Alle moralphilosophischen Ansätze und Theorien, die in den letzten Jahrhunderten entwickelt wurden, versuchen nicht, zu definieren, was gut und was schlecht ist, sondern sie setzen diese Unterscheidung und Bestimmung als gegeben bereits voraus. Sie nutzen es umgekehrt als Beweis für die Praxistauglichkeit ihrer vorgeschlagenen Theorien, um zu zeigen dass diese bereits als schlecht erkanntes Handeln zuverlässig ausschließen. Sie definieren also nicht, was gut und böse ist, sondern sollen nur Entscheidungswege finden, wie sich im Alltag zuverlässig das Gute wählen lässt oder wie sich das Gute charakterisieren lässt. Sie nutzen also die zuvor bereits vorhandene Unterscheidung zwischen gut und böse, um ihre Theorie plausibel zu machen und als wirksam und zuverlässig zu erweisen. Das lässt sich unter anderem daraus ersehen, dass niemand in der Praxis eine Theorie akzeptieren würde, die Mord, Lüge oder Ungerechtigkeit als erstrbenswerte Handlungsmaximen definiert. Es steht also vor der Bildung jeder Theorie bereits fest, was als gut und als böse bewertet wird und man nutzt dieses bereits vorhandene Wissen umgekehrt als Prüfstein, ob sich ein von jemandem vorgeschlagenes moralphilosophisches Kalkül bewährt.

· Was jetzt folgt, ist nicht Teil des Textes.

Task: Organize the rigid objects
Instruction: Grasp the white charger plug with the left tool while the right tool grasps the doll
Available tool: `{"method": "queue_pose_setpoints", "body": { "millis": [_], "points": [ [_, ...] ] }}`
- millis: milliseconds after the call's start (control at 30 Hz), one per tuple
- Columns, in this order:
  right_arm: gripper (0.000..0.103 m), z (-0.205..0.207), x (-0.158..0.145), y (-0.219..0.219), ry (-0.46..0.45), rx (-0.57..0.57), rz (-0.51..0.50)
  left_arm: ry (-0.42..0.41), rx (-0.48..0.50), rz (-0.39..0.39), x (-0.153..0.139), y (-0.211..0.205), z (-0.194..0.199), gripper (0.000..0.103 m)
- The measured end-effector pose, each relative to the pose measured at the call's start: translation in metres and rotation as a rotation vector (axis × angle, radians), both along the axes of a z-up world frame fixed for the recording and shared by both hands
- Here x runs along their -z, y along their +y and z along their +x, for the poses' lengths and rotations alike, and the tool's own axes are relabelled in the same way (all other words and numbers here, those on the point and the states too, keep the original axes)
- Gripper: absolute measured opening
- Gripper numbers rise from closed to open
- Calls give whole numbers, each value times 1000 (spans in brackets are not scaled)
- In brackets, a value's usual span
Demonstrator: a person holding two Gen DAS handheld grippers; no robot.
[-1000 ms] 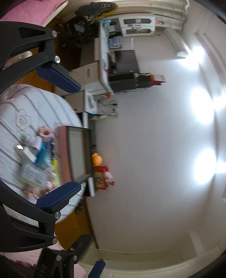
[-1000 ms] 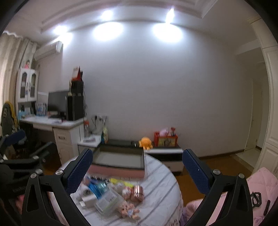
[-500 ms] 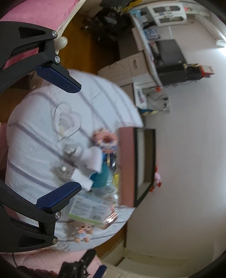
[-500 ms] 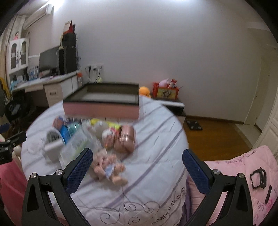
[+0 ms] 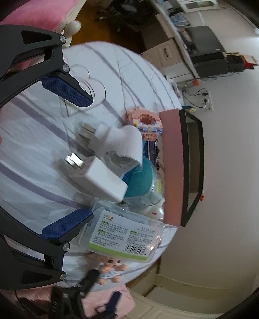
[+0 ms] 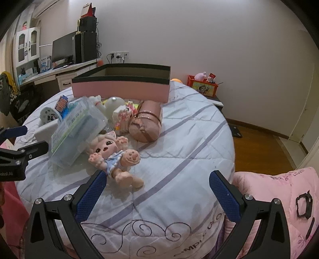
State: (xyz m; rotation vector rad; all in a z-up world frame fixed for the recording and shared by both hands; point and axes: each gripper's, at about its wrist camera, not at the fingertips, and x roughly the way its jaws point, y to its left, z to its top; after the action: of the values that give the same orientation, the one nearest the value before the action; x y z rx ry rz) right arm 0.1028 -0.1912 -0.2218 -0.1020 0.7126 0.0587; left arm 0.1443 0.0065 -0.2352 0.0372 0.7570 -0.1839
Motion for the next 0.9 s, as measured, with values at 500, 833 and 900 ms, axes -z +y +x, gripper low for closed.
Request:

Die einzige konsistente und in sich stimmige Herleitung der Moralität in der Welt geht von Gott aus, denn von diesem stammen tatsächlich alle Gesetze in der Welt, sowohl die der Natur, als auch die des menschlichen Denkens und Handelns. Er hat sie in uns hineingelegt, wie auch Kant festgestellt hat, denn das moralische Gesetz ist in jedem Menschen bereits vorhanden, auch wenn er sich noch nie darüber Gedanken gemacht hat. Der Mensch ist ein moralisches Wesen, ob er will oder nicht und die meisten Menschen wissen von Natur aus, was richtig und was falsch ist. Wer sein Gewissen nicht verkommen lässt sondern es ausbildet und darauf hört und danach handelt, hat in sich in jeder Situation und Lage einen guten und zuverlässigen Kompass für rechtes und nützliches Tun.